Sorria, você está se filmando...
Se os anos 90 viram a explosão das máquinas fotográficas polaroids, uma revolução para quem, em épocas anteriores, não conseguia realizar o desejo de visualizar quase instantaneamente o momento registrado pelo clique
da câmera, os 2000 em diante têm vivido o boom das câmeras
digitais. A partir disso, penso em como nossa cultura tem se perpetuado como uma
‘cultura da imagem’... Mas, depois de conferir Pacific (idem, 2011, Marcelo Pedroso),
pergunto: Quando ela NÃO foi? Nossos símbolos, deuses e mitos eram pintados,
esculpidos, adorados; nossas narrativas orais descrevem imagens em sequência; nossos
gestos e expressões corporais são imagens que podem ser registradas em um
suporte físico, o que nos conduz, de fato, às reflexões sobre o longa dirigido por Pedroso.
No longa em questão,
vemos imagens amadoramente filmadas pelos passageiros do
cruzeiro Pacific, que, no final de 2008, partiu de Recife em direção a Fernando
de Noronha. Letreiros que abrem o longa explicam o mote do diretor ao realizar
o documentário: depois de observar, no cruzeiro, quem portava câmeras e
filmadoras digitais, os pesquisadores abordaram estes passageiros e solicitaram
o uso das imagens registradas por eles para a realização do longa. No rico
material colhido, encontram-se diversas narrativas conduzidas por personagens cativantes
por sua simplicidade quase anônima e, por vezes, nada memorável, o que torna a
experiência um quase dejá vu de nossa própria vida.

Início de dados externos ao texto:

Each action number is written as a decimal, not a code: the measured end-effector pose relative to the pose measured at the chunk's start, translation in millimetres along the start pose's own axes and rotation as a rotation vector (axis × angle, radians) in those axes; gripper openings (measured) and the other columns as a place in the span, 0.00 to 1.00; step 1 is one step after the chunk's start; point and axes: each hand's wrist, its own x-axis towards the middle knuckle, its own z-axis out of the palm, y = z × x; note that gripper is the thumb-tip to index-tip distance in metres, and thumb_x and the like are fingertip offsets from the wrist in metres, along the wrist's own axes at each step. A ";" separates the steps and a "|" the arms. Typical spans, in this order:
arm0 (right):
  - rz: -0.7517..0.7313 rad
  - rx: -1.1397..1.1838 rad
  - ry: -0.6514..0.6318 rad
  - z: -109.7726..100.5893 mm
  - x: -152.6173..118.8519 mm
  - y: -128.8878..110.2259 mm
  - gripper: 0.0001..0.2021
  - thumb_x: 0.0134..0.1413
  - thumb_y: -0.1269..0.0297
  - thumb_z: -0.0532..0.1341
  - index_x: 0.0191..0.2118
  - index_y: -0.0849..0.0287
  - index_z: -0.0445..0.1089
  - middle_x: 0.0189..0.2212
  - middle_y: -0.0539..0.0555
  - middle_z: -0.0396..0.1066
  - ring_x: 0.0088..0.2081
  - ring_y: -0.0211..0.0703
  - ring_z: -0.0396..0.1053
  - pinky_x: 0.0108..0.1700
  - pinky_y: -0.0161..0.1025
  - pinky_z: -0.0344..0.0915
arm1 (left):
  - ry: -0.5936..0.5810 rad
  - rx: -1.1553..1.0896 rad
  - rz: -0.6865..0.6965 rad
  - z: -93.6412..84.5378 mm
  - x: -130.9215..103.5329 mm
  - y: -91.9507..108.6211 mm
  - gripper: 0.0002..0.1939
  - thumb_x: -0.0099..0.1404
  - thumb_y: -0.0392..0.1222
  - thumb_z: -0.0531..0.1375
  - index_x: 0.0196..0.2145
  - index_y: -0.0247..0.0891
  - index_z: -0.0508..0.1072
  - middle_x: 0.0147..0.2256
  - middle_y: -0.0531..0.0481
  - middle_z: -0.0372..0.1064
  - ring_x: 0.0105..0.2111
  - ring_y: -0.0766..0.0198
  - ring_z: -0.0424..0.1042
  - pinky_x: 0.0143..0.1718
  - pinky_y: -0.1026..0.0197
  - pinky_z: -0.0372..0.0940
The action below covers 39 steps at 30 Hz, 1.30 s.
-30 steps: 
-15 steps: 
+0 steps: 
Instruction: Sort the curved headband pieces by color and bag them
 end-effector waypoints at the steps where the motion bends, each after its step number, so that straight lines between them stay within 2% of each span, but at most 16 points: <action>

Nesse reality show concebido e registrado por
nós mesmos, temos tornado nossa própria vida palco de encenações e criação de
personagens, pois, diante das câmeras, deixamos de ser um pouco nós mesmos não para um cineasta, mas para um público idealizado que nos assistirá em nossa intimidade: amigos, familiares, colegas de trabalho. Em
seu longa, Pedroso consegue o registro destes diversos ‘supra-eus’ que encenam
videoclipes, imitações, paródias de filmes e tantas outras situações, demonstrando a trivialidade com que a linguagem audiovisual penetra no nosso cotidiano. Ao mesmo tempo, ele inverte as cartilhas do documentário - que, em geral, filma histórias ou personagens extraordinários - ao se voltar para pessoas simples e pouco memoráveis em uma circunstância banal para quem os observa de fora, mas extremamente marcante para aqueles que dela participam, em seus momentos de celebração e ludicidade.
Ao final da sessão, refleti sobre toda a trajetória da sétima arte: percebo como retornamos para a concepção inicial do cinema, quando os irmãos Lumière
registravam o cotidiano de pessoas comuns em suas atividades prosaicas, algo
semelhante às câmeras de segurança que nos cercam, aos Youtubes onde
depositamos diariamente nossas filmagens caseiras, com uma diferença: hoje, não
precisamos de alguém nos filmando, mas somos cineastas de nós mesmos.